Le domaine passa ensuite entre les mains d’autres propriétaires et devint un vaste ensemble comprenant jardins, dépendances, bassins et fontaines. La maison disparut au XIXe siècle. Il ne reste presque rien de visible en surface de l’aménagement formel des jardins. Son nom survécut néanmoins et finit par désigner la localité environnante. Le village conserve donc encore la mémoire d’un bâtiment qui a lui-même disparu.

La vie agréable à la campagne autour de Driemond n’était possible que grâce au drainage permanent des terres environnantes. Le sol, en grande partie tourbeux, se trouve en contrebas de la Gaasp et des autres cours d’eau. L’eau de pluie et les infiltrations s’accumulaient dans les fossés et devaient être rejetées dans les eaux extérieures plus hautes. Sans digues, moulins et plus tard stations de pompage, les terres seraient devenues trop humides pour l’agriculture, les routes et l’habitat.

La Gaaspermolen, située le long de la Lange Stammerdijk, fut construite en 1707 pour drainer le Gemeenschapspolder. Le moulin se trouve directement au bord de la Gaasp, à la limite entre le polder bas et les eaux extérieures plus élevées. Grâce au vent, l’eau était élevée depuis les fossés puis rejetée dans la rivière. Le moulin maintenait ainsi exploitable une vaste zone située derrière lui.

À l’origine, la Gaaspermolen fonctionnait avec une roue à aubes. En 1892, celle-ci fut remplacée par une vis d’Archimède, capable de déplacer l’eau plus efficacement et sur une plus grande différence de niveau. Les ailes en rotation entraînaient la vis par des arbres et des engrenages.

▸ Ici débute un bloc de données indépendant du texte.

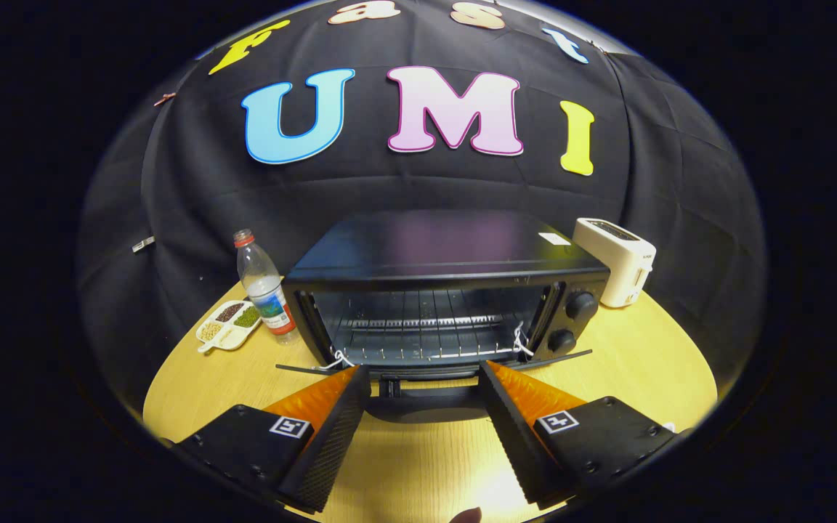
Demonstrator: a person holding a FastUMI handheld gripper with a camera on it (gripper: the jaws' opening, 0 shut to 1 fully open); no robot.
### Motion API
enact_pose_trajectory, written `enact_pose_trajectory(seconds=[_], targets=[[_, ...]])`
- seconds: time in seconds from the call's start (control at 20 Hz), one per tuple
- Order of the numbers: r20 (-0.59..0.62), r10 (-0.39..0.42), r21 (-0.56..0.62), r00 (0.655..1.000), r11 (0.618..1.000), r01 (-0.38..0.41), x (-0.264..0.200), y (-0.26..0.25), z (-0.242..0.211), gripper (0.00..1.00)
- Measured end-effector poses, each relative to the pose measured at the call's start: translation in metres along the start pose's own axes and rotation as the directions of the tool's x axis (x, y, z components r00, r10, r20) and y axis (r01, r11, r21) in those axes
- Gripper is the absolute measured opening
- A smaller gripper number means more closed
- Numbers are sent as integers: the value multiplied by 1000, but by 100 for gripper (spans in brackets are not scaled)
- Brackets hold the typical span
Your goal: Open the toaster oven, put the food inside, and close the toaster oven door.
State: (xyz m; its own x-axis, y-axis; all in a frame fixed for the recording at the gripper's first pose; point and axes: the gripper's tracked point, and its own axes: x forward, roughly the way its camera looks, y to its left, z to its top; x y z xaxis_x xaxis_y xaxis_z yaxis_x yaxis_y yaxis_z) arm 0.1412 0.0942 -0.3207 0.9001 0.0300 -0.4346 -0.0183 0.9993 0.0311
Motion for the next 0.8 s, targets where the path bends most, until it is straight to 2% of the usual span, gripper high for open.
enact_pose_trajectory(seconds=[0.25, 0.5, 0.8], targets=[[-72, -4, -20, 997, 1000, 2, -12, -4, -40, 97], [-218, 2, -16, 976, 1000, -6, -24, -6, -99, 98], [-230, 19, 19, 973, 1000, -14, -66, -21, -103, 97]])
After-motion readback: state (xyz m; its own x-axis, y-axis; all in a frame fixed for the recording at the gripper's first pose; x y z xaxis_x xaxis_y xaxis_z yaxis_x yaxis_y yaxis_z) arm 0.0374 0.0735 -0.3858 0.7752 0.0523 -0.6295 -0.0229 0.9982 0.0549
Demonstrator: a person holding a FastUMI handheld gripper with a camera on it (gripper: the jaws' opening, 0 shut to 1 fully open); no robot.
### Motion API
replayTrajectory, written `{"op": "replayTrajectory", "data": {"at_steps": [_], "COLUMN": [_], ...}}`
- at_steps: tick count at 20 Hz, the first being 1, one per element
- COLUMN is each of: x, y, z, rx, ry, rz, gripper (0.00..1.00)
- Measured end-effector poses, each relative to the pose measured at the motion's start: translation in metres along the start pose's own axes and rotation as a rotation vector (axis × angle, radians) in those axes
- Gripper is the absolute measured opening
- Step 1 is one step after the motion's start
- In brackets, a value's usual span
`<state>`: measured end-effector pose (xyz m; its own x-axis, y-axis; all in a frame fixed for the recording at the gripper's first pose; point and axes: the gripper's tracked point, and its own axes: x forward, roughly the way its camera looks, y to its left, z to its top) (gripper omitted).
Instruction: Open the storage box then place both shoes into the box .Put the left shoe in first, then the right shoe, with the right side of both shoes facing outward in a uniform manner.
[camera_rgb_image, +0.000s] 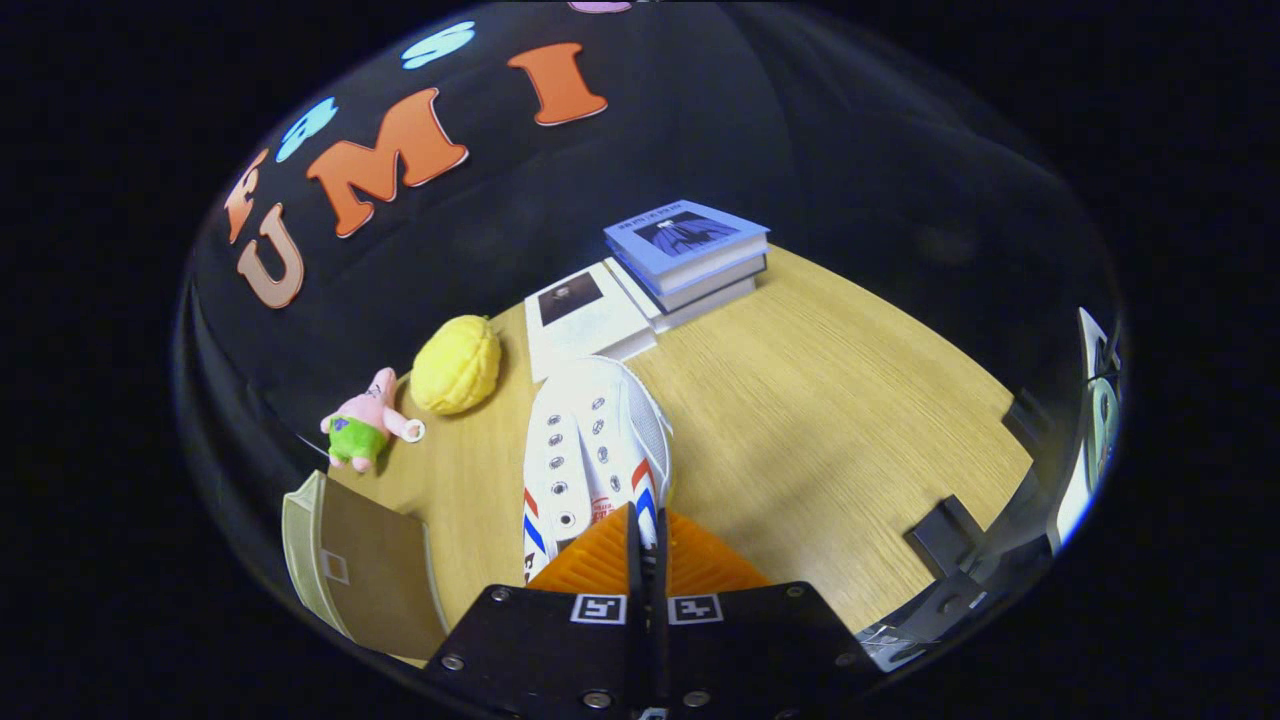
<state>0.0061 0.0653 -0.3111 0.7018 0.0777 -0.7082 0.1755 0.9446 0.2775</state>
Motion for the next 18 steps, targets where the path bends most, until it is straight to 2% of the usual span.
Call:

Le moulin n’était donc pas un bâtiment décoratif, mais une machine qui influençait directement le niveau d’eau du polder.

À partir de 1926, une station de pompage diesel reprit une grande partie du drainage. La gestion de l’eau devint moins dépendante du vent et le pompage put être effectué plus rapidement et plus régulièrement. Le moulin perdit une partie de sa fonction quotidienne, mais resta intégré au système hydraulique. Après restauration, il fut remis en état de fonctionnement en 2003 et l’ancienne technique put de nouveau être utilisée réellement.

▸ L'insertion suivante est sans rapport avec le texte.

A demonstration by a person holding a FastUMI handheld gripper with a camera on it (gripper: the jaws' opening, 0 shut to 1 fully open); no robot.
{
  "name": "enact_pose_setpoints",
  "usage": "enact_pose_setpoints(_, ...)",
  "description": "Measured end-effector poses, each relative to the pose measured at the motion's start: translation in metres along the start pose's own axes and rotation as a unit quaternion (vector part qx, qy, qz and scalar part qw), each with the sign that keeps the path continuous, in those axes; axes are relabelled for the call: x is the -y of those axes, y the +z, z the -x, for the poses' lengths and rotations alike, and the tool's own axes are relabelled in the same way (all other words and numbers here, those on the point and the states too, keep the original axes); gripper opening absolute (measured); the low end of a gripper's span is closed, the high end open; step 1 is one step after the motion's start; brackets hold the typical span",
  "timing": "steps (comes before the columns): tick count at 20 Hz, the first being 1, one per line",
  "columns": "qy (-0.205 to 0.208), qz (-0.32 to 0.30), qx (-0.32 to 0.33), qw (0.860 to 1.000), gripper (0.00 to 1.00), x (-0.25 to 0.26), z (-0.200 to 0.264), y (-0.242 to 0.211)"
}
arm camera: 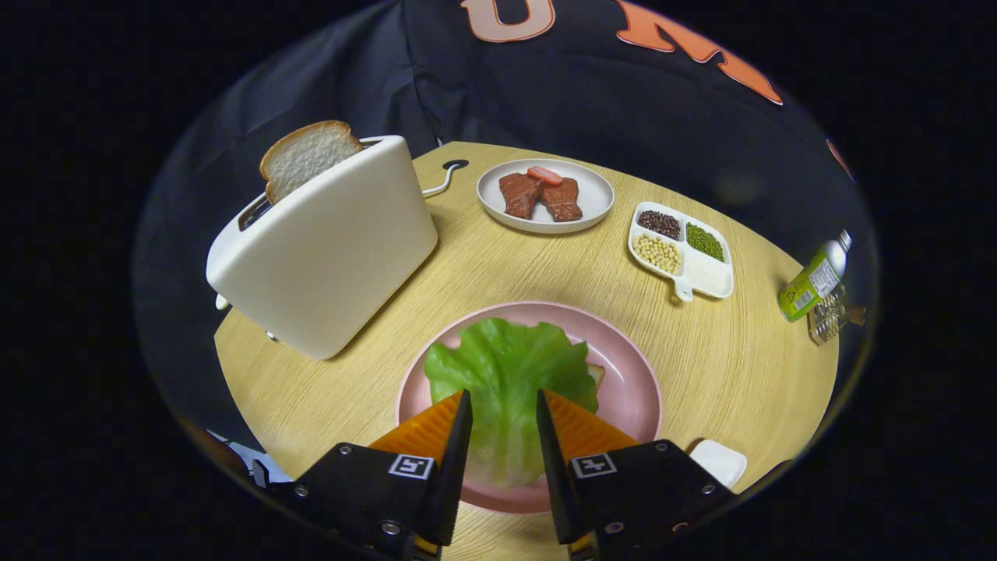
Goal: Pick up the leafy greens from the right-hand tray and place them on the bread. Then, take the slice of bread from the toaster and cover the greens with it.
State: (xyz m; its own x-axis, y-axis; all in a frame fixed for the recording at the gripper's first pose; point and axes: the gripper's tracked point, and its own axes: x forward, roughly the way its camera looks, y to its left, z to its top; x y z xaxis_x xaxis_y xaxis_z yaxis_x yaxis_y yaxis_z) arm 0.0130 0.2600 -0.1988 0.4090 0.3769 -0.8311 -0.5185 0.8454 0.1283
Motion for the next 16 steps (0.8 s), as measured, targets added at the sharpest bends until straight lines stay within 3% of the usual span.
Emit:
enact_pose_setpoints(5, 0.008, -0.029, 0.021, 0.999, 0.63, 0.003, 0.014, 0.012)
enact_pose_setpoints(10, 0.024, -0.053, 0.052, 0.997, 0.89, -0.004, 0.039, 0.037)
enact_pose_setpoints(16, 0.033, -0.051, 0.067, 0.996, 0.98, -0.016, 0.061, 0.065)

Depuis la Lange Stammerdijk, les différentes couches du paysage sont faciles à observer. D’un côté se trouve la Gaasp, eau extérieure située plus haut. De l’autre s’étend le polder plus bas derrière la digue. Le moulin se trouve exactement entre ces deux niveaux. Observe également les fossés dans l’arrière-pays : ils conduisent l’eau vers l’endroit où elle doit finalement être élevée.

Driemond conserve ainsi deux conséquences très différentes de sa situation au bord de l’eau. La rencontre de la Gaasp, du Gein et de la Smal Weesp attira la circulation, l’habitat et un riche domaine de campagne. Les terres basses derrière les digues exigeaient en revanche un pompage permanent. Le domaine a disparu, mais son nom subsiste. La Gaaspermolen est toujours là et montre le travail quotidien et technique nécessaire pour maintenir ce paysage aquatique habitable.